Here we provide some basic background information on the use of so-called Gabor filters to extract a rich collection of pertinent visual features from images. While a detailed introduction is out of the scope of this lesson, here we shall try to communicate just the core ideas.

In words, a Gabor filter is a sinusoid modulated by a Gaussian function. The basic formulation is

\begin{align*} (\text{Filter output}) = (\text{Sinusoid carrier}) \times (\text{Gaussian envelope}). \end{align*}

There are 1D, 2D, and 3D versions common in the literature. Some great images of the graphs of key quantities related to Gabor filters are given by Jones et al. (1987). Gabor filters have been applied in tasks such as modeling the receptive field (DeAngelis et al., 1993), the identification of textures (via scikit-image docs, "Gabor filter banks for texture classification"), facial recognition (via Kyutech BIS Lab), and much more. Note that the following points are of critical importance in practice:

  • Modifying the frequency parameter of the sinusoid affects the resolution of the filter.
  • Modifying the radius of the Gaussian impacts how locally concentrated (in space or time) the filter's impact is.
  • The simplest filter is temporal, more elaborate filters are spatial or spatio-temporal.

There is more than one way to "apply" a filter to a signal, but it is likely that the most common approach is to take the convolution of the two signals (since both the input and the filter are functions of the same domain). Recall that the convolution of two arbitrary signals $f$ and $g$, denoted $f \ast g$, is defined in the 1D case by

\begin{align*} (f \ast g)(t) = \int_{\mathbb{R}} f(t)g(t-\tau) \, d\tau \end{align*}

and analogously in the 2D case by

\begin{align*} (f \ast g)(x,y) = \int_{\mathbb{R}^{2}} f(x,y)g(x-\alpha,y-\beta) \, d\alpha\,d\beta. \end{align*}

Since the convolution is itself a function of the same domain as the signals from which it is comprised, it too is a signal. When $f$ is the input signal, and $g$ is our filter, then $f \ast g$ shall be the final filter response.

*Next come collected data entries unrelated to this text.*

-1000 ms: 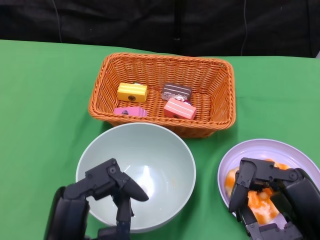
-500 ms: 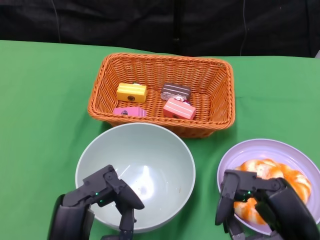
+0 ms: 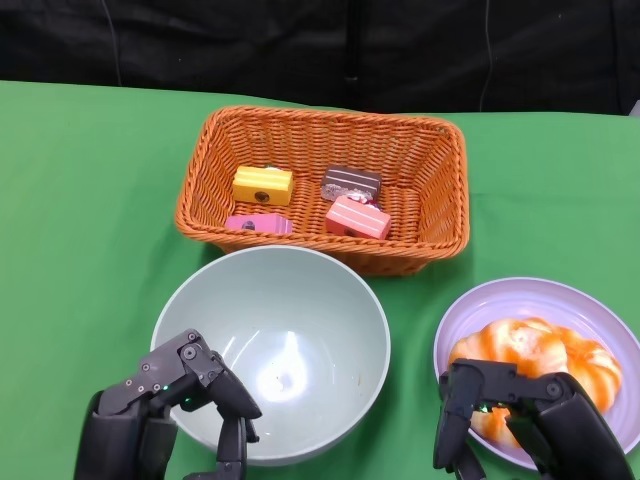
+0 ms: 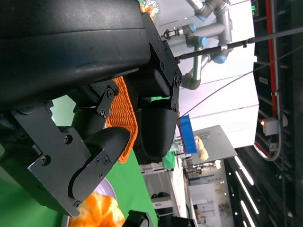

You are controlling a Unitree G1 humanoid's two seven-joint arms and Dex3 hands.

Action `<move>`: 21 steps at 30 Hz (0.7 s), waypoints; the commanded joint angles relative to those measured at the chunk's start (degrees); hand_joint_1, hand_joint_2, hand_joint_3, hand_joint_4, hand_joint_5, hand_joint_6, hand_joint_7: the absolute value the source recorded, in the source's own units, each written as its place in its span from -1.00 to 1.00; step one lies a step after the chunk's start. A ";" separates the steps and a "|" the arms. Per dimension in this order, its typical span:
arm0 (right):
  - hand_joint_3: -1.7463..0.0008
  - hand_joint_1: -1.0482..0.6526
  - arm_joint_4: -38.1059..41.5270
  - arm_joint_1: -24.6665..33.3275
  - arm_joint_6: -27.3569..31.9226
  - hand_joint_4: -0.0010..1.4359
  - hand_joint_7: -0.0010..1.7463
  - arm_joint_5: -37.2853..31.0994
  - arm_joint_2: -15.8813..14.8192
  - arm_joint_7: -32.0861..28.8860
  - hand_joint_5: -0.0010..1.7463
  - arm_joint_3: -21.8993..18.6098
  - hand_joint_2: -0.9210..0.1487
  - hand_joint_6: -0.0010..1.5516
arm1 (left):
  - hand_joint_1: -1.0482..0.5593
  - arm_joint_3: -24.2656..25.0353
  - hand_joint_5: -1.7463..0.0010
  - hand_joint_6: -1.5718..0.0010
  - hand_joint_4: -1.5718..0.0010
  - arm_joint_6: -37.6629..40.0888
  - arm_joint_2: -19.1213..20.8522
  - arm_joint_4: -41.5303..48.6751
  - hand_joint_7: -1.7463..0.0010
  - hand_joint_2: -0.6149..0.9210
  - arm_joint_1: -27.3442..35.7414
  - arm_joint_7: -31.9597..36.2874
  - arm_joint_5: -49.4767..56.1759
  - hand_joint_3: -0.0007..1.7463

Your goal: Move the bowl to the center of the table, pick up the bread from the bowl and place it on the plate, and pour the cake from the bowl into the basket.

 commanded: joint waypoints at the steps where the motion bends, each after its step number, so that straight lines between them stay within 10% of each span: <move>1: -1.00 0.45 0.06 -0.25 -0.43 0.27 0.69 0.66 -0.14 -0.32 0.98 -0.42 0.43 0.14 | 0.34 -0.28 -0.98 -0.01 -0.07 0.79 -0.48 0.18 -0.74 0.03 0.71 -0.94 -1.53 0.93; 21: -1.00 0.42 -3.43 1.36 0.30 0.25 0.67 0.72 -1.12 -0.23 0.97 -1.02 0.40 0.12 | 0.29 -0.84 -0.95 0.00 0.00 -0.51 -2.56 -0.34 -0.63 0.17 2.84 -2.31 -0.39 0.71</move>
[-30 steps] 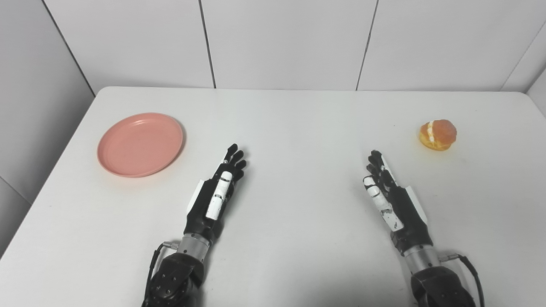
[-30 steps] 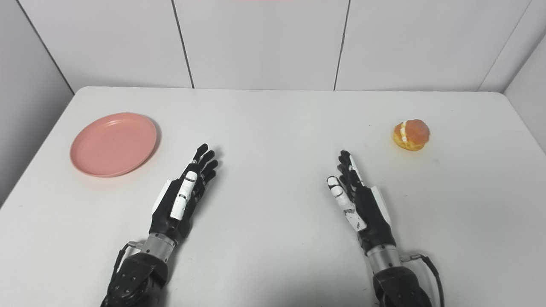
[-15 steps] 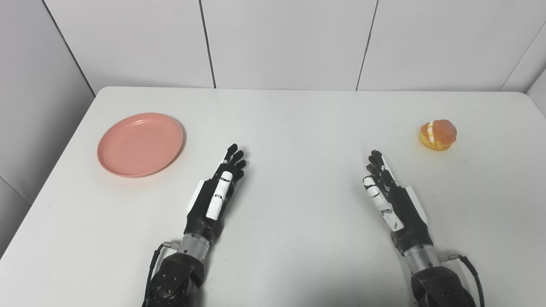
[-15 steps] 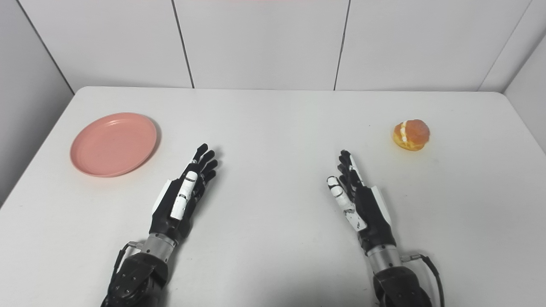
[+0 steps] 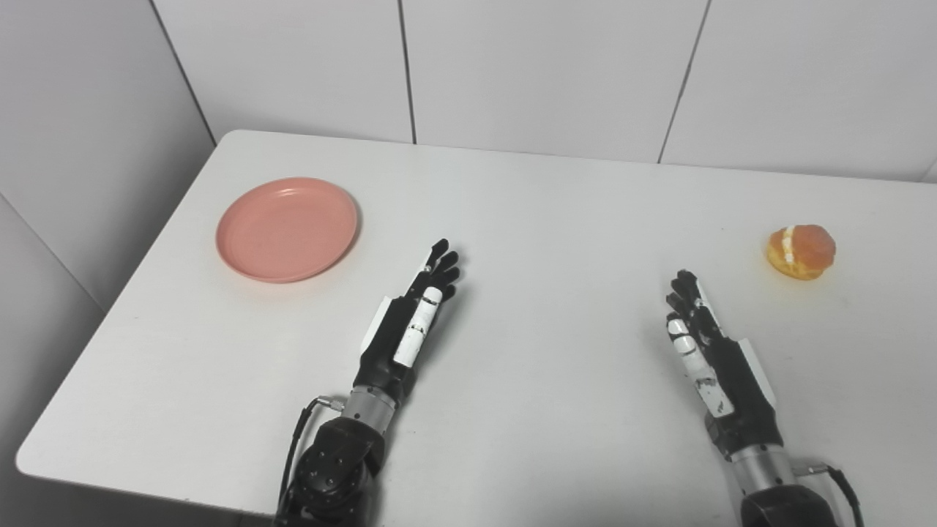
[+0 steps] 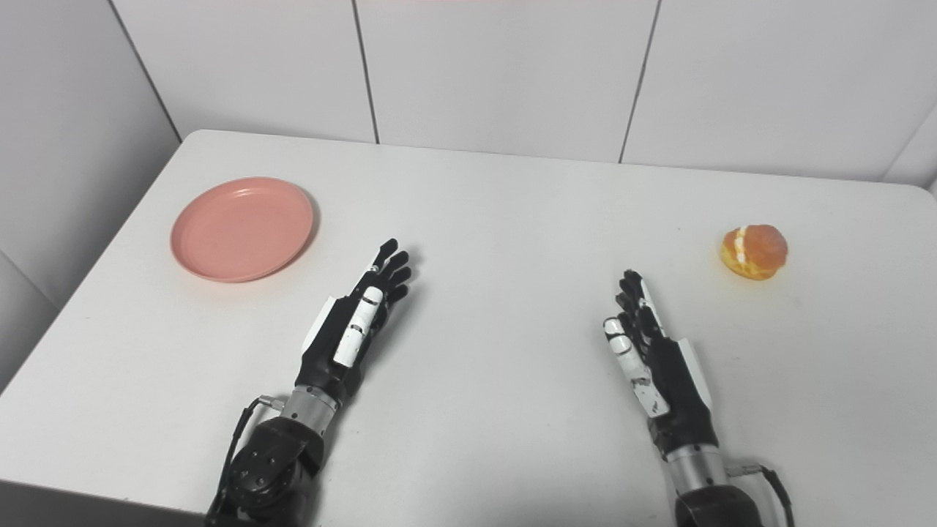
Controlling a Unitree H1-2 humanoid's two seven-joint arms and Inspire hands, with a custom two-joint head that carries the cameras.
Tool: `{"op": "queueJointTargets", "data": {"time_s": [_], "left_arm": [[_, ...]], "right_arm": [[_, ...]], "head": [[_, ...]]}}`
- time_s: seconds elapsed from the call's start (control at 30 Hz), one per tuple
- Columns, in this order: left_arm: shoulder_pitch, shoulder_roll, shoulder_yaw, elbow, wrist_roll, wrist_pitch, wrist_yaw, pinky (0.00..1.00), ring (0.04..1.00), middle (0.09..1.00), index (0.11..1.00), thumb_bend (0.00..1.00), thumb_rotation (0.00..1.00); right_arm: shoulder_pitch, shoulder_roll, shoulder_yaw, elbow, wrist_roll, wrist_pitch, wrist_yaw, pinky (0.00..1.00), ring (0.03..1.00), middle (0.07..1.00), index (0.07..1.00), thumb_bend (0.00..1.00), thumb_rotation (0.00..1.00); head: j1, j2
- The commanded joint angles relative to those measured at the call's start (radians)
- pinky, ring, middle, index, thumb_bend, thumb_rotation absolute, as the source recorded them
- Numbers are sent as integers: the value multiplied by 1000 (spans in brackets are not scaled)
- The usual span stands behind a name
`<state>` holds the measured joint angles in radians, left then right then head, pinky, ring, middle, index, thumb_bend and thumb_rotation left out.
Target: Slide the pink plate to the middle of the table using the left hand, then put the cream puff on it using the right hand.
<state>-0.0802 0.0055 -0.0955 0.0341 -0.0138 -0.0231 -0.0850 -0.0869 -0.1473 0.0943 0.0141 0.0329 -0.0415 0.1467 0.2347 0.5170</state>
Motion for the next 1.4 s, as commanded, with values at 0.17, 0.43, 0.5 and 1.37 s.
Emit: {"op": "queueJointTargets", "data": {"time_s": [0.17, 0.43, 0.5, 1.37], "left_arm": [[25, -56, -52, 157, 69, -7, 26, 935, 943, 956, 956, 372, 1000], [15, -74, -61, 194, 102, -29, 52, 922, 940, 953, 956, 369, 1000], [16, -77, -60, 191, 102, -21, 54, 923, 940, 953, 955, 377, 1000], [10, -78, -29, 131, 26, 5, 29, 946, 948, 959, 962, 361, 1000]], "right_arm": [[21, -20, -21, 81, 29, -37, 37, 992, 990, 1000, 1000, 412, 846], [24, -16, -38, 72, 49, -17, 49, 1000, 1000, 1000, 1000, 393, 851], [26, -14, -39, 60, 54, -3, 49, 1000, 1000, 1000, 1000, 378, 843], [10, 0, -37, 61, 39, 10, 39, 1000, 1000, 1000, 1000, 386, 791]], "head": [[95, -63], [126, -76], [127, -76], [130, -67]]}}
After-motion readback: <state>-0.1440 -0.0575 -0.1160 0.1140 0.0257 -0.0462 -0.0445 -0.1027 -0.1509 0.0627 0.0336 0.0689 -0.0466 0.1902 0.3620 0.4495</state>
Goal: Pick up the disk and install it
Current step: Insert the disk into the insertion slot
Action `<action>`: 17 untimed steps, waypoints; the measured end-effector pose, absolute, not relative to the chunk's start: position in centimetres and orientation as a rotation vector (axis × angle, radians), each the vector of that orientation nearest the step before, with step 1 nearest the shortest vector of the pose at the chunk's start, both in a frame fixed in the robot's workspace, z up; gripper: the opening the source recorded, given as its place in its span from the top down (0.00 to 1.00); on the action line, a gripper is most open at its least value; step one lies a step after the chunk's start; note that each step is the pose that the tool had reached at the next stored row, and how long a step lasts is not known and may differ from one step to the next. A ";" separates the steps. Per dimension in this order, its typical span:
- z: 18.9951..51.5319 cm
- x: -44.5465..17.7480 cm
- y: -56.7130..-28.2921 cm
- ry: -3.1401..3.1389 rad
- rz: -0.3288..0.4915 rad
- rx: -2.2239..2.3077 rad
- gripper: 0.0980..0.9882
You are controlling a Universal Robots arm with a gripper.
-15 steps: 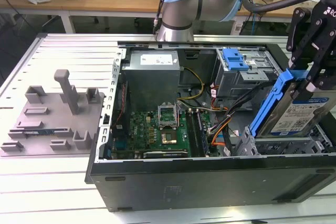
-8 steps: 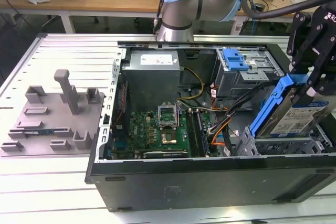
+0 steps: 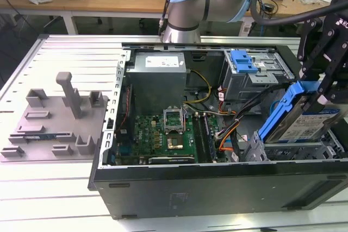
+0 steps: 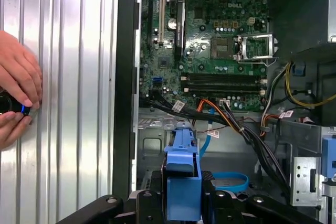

One-dimensional Gabor filters

In order to implement this ourselves, however, these illustrations are not enough. A slightly more formal representation is required. Let's start with the one-dimensional case, a temporal Gabor filter, written

\begin{align*} G(t) = f(t) \, s(t) \end{align*}

where

\begin{align*} s(t) & = \exp \left(i (2\pi ut + \phi) \right)\\ & = \cos(2\pi ut + \phi) + i\sin(2\pi ut + \phi)\\ f(t) & = A \exp\left( -\frac{t^2}{\sigma^2} \right). \end{align*}

The parameters are as follows:

  • $u$: frequency, how many cycles the sinusoid makes per unit of time. For example, if $u=1$, the period is one unit of time (seconds, minutes, days, etc.). If $u=2$, then the period is 1/2 a unit of time, and since it makes two cycles per unit of time. If $u=1/2$, conversely, then it takes two units of time to complete a single cycle, and so on.
  • $A$: amplitude, the maximum magnitude of the filter.
  • $\phi$: phase, shifts where (on time domain) the functions is takes large +/- values.
  • $\sigma$: controls the breadth of the Gaussian function. Smaller $\sigma > 0$ implies that the function rapidly decreases as $t$ increases (in either +/- direction).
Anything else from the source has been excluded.